District Mayor Marion Barry announced yesterday that the city has hired a Cleveland human services administrator to head the District's problem-plagued social services commission. Marjorie Hall-Ellis, director of the Cuyahoga County Department of Human Services, will begin work here Oct. 1.

Barry said Hall-Ellis, who has worked for the Ohio social services agency for about 30 years, was hired for the $68,500 post after "an extensive nationwide search." She was brought to the attention of District officials by the same Boston search firm that found Hall-Ellis' prospective new boss, Marion Jerome Woods, who was named director of the D.C. Department of Human Services in July.

Woods oversees three commissions -- for social services, public health and mental health. Woods' appointment must be confirmed by the D.C. Council; commissioners do not require confirmation.

Hall-Ellis succeeds Audrey Rowe, who headed the massive agency for seven years. Rowe was appointed special human services adviser to the mayor in March. Vernon Hawkins, who has been acting social services commissioner, will take a new position that was not disclosed yesterday.

In recent years, the commission has had significant problems tracking its foster care children and managing the city's youth corrections facilities. Education funds for children in detention have gone unused; there have been major staff shortages at the centers; and teen-age offenders have escaped repeatedly from the city-run Cedar Knoll and Oak Hill detention centers in rural Maryland.

Barry said in a statement yesterday that Hall-Ellis "shares my vision regarding the need to improve our day care, foster care, youth corrections, vocational rehabilitation, income maintenance and homeless programs.
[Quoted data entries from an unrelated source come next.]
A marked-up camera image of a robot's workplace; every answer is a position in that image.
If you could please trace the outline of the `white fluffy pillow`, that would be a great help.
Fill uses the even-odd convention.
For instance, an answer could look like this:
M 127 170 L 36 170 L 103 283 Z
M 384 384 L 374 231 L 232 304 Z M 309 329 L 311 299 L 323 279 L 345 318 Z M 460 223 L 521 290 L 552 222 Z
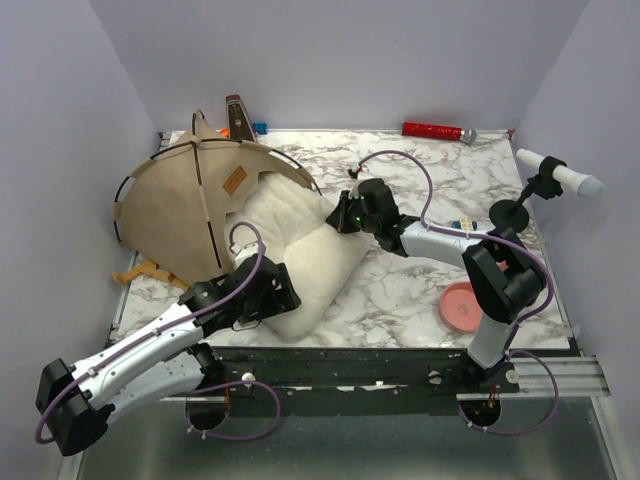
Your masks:
M 227 217 L 256 227 L 266 257 L 284 263 L 301 306 L 252 330 L 231 334 L 233 346 L 285 346 L 304 341 L 323 323 L 330 305 L 370 248 L 364 233 L 341 234 L 326 223 L 334 210 L 325 197 L 277 173 L 259 178 L 242 209 Z

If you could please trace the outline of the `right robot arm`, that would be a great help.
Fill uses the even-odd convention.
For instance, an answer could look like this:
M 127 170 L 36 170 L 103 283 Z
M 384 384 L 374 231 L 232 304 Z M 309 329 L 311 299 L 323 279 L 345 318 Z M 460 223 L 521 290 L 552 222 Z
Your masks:
M 474 392 L 494 383 L 517 321 L 542 292 L 551 291 L 544 265 L 511 228 L 465 232 L 428 224 L 402 214 L 379 178 L 342 191 L 326 222 L 341 234 L 368 233 L 388 253 L 466 270 L 482 317 L 467 348 L 470 361 L 459 371 L 462 384 Z

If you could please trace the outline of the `wooden stand frame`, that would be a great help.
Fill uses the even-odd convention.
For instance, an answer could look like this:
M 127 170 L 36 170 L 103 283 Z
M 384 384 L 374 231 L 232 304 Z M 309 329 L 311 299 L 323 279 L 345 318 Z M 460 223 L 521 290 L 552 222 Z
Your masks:
M 158 281 L 180 288 L 183 291 L 186 291 L 189 288 L 189 285 L 187 283 L 180 280 L 173 273 L 162 269 L 156 262 L 153 262 L 149 259 L 142 261 L 141 263 L 124 273 L 112 273 L 112 279 L 117 284 L 122 286 L 130 284 L 133 280 L 141 276 L 156 279 Z

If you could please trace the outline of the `tan pet tent fabric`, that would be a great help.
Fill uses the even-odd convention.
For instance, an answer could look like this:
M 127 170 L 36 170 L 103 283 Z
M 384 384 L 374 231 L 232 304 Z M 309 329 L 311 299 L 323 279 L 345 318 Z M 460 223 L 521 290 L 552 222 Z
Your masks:
M 224 137 L 211 128 L 201 111 L 175 142 Z M 134 180 L 113 204 L 115 237 L 187 284 L 207 281 L 233 269 L 225 222 L 256 191 L 261 175 L 277 173 L 294 180 L 295 169 L 275 158 L 231 145 L 201 152 L 174 151 Z

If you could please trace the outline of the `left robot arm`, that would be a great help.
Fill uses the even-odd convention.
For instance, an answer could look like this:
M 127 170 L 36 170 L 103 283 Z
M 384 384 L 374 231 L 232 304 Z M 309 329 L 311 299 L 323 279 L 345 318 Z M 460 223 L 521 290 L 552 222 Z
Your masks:
M 287 267 L 253 255 L 223 281 L 200 282 L 137 333 L 73 364 L 55 359 L 40 376 L 39 444 L 73 456 L 96 443 L 125 413 L 178 393 L 228 393 L 257 380 L 228 377 L 205 338 L 301 304 Z

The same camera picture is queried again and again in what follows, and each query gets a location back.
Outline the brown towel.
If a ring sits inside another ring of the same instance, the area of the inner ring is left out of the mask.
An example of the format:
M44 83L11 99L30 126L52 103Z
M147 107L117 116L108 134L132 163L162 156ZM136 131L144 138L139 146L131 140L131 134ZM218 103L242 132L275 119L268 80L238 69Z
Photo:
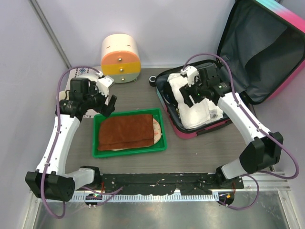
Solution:
M98 150L148 147L154 144L153 116L115 116L100 125Z

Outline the pink and teal children's suitcase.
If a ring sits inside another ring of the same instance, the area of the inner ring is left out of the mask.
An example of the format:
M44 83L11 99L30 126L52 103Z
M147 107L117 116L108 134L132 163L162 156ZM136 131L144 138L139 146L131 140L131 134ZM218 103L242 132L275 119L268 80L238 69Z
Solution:
M224 117L218 121L185 129L167 82L170 74L180 74L182 68L193 66L204 84L215 84L216 79L230 83L246 105L254 105L276 96L304 65L304 19L273 0L238 0L229 14L215 56L198 62L190 59L151 78L150 84L156 87L175 133L190 139L232 121L223 111ZM171 97L171 104L166 103L163 93Z

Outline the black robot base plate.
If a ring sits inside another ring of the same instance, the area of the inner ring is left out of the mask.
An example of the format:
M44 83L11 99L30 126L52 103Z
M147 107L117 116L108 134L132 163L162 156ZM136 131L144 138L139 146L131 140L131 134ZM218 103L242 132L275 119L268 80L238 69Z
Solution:
M210 173L133 173L102 174L99 183L87 185L97 190L103 188L111 193L119 188L121 195L172 195L175 190L185 195L211 194L213 189L243 189L241 178L222 181L216 174Z

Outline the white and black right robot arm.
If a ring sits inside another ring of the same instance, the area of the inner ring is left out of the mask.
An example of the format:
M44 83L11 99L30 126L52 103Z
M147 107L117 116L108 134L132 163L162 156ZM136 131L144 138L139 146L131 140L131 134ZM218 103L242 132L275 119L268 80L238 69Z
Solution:
M181 69L181 76L187 79L187 84L179 89L184 103L192 107L204 98L209 99L224 111L246 143L246 148L236 160L217 168L215 182L218 187L227 188L234 178L253 174L279 162L282 150L274 141L283 143L283 136L279 132L272 133L261 124L239 94L233 92L230 83L216 79L215 84L204 84L193 66Z

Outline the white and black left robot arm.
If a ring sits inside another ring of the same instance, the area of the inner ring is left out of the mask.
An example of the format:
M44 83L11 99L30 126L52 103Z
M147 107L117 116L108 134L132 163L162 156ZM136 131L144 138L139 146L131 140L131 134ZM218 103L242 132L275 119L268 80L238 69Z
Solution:
M68 202L74 191L83 186L97 190L102 183L99 170L83 166L67 174L67 155L83 116L94 110L109 117L115 110L115 95L109 96L114 80L109 76L86 75L70 80L70 88L60 93L53 132L44 156L34 172L27 172L25 181L38 198Z

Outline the floral mesh pouch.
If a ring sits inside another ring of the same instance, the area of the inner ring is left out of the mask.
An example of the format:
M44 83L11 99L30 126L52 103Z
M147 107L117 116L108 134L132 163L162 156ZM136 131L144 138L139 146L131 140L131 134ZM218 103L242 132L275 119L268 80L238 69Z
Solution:
M150 147L161 139L161 127L150 114L119 117L115 128L110 150Z

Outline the white towel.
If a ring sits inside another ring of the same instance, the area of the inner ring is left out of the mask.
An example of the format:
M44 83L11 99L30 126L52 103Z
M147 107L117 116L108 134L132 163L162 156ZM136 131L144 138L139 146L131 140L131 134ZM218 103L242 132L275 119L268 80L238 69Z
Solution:
M180 120L185 129L198 128L224 117L223 111L208 99L194 103L192 107L186 105L179 89L185 86L188 81L187 78L182 77L179 73L170 74L167 82L171 87L173 97L177 101Z

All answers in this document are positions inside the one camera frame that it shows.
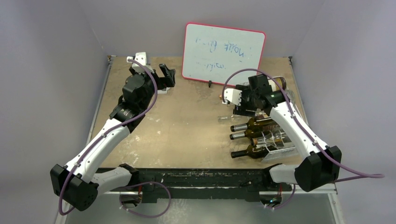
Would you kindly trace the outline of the brown wine bottle gold cap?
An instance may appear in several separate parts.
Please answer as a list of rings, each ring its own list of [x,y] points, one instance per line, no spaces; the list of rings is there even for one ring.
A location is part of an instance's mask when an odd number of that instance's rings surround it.
[[[273,79],[268,78],[268,82],[272,91],[278,91],[280,89],[283,89],[284,91],[287,90],[286,79],[282,76],[274,77]]]

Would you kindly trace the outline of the white ruler set package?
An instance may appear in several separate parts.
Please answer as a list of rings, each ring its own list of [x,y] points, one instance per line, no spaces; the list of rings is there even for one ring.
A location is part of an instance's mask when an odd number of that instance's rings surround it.
[[[170,90],[170,87],[166,87],[164,89],[157,90],[157,94],[167,94],[169,90]]]

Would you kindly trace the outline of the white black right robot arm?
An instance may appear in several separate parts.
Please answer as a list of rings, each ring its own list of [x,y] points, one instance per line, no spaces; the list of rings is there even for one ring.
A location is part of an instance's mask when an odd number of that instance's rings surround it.
[[[264,74],[249,77],[248,85],[224,89],[223,100],[235,105],[235,114],[264,111],[285,132],[303,159],[299,165],[271,167],[262,177],[266,189],[288,183],[309,192],[338,179],[341,150],[321,140],[298,115],[285,90],[280,87],[274,91]]]

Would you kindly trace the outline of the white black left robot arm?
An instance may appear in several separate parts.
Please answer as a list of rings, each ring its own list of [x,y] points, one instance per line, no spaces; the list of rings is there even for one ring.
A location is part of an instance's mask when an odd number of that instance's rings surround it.
[[[175,86],[175,69],[169,69],[163,63],[159,68],[163,77],[148,66],[141,68],[132,64],[129,68],[131,75],[122,87],[122,95],[100,132],[66,165],[56,164],[51,169],[51,182],[54,193],[59,196],[58,210],[61,215],[67,214],[63,211],[64,202],[69,203],[71,209],[84,211],[98,196],[110,190],[124,187],[133,191],[138,188],[141,182],[139,171],[132,166],[121,164],[104,173],[97,173],[97,170],[116,146],[140,124],[156,102],[158,91]]]

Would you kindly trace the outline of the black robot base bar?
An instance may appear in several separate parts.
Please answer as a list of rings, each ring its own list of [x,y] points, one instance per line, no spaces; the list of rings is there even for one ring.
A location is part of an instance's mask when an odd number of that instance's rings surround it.
[[[267,169],[139,168],[133,182],[120,191],[140,192],[143,203],[158,199],[240,199],[268,201],[290,193],[292,186],[269,180]]]

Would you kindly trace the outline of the olive bottle silver cap upper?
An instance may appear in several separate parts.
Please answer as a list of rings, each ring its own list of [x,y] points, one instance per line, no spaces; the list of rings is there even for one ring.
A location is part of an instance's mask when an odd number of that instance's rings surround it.
[[[275,127],[279,127],[279,125],[272,119],[251,118],[247,123],[231,126],[230,130],[232,132],[245,131],[245,130],[262,131],[262,130],[270,130]]]

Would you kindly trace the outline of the olive bottle silver cap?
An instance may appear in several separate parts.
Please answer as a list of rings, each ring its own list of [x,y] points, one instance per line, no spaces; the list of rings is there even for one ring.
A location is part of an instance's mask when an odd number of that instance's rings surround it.
[[[262,131],[262,130],[270,130],[275,127],[279,127],[279,125],[272,119],[251,118],[247,123],[231,126],[230,130],[232,132],[245,131],[245,130]]]
[[[257,131],[257,132],[254,132],[254,131],[251,131],[251,130],[245,130],[245,131],[240,132],[240,133],[233,133],[233,134],[229,135],[229,138],[231,140],[241,139],[241,138],[252,139],[252,138],[258,138],[258,137],[265,136],[265,135],[267,135],[269,133],[270,133],[270,131]]]

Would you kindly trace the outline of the clear empty bottle on rack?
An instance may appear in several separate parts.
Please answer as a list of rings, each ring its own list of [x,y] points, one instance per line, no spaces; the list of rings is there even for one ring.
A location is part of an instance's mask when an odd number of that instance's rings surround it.
[[[218,116],[218,122],[231,122],[231,123],[235,123],[235,122],[240,122],[240,121],[244,121],[246,120],[247,117],[246,116],[241,116],[241,115],[223,115],[223,116]]]

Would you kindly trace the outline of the olive bottle silver cap lower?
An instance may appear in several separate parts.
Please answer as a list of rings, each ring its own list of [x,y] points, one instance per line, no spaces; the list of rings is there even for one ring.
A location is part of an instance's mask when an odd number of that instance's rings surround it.
[[[252,139],[252,138],[258,138],[258,137],[265,136],[265,135],[267,135],[269,133],[270,133],[270,131],[257,131],[257,132],[254,132],[254,131],[251,131],[251,130],[245,130],[245,131],[240,132],[240,133],[233,133],[233,134],[229,135],[229,138],[231,140],[241,139],[241,138]]]

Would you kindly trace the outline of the dark green bottle black cap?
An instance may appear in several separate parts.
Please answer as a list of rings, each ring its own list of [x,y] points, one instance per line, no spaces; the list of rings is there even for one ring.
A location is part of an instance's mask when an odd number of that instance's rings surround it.
[[[277,150],[276,147],[271,145],[256,145],[256,146],[248,146],[245,150],[240,150],[236,152],[231,152],[232,158],[238,158],[243,156],[249,156],[253,159],[264,158],[271,151]]]

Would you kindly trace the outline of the pink framed whiteboard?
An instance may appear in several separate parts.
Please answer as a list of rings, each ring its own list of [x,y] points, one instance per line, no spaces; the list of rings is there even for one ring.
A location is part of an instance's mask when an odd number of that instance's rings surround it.
[[[187,23],[181,74],[184,78],[228,85],[243,84],[258,69],[266,41],[262,31]]]
She has a demonstrated ability to plan, implement and direct service delivery programs and {has} the expertise in . . . solving problems that affect people."

Hall-Ellis could not be reached for comment yesterday.

Tim Hagan, president of Cuyahoga County's three-member board of commissioners, called Hall-Ellis "a tough, pragmatic, forceful administrator." In an interview yesterday, he said she is "streetwise" and not "reticent about expressing her views." Hagan also pointed out that the administrator has gotten along well with three different boards since she was appointed human services director in 1981.

Hagan credits Hall-Ellis with overseeing the computer modernization of the department and for initiating the "Cleveland Works" employment program for welfare recipients.

District officials would not release her age yesterday.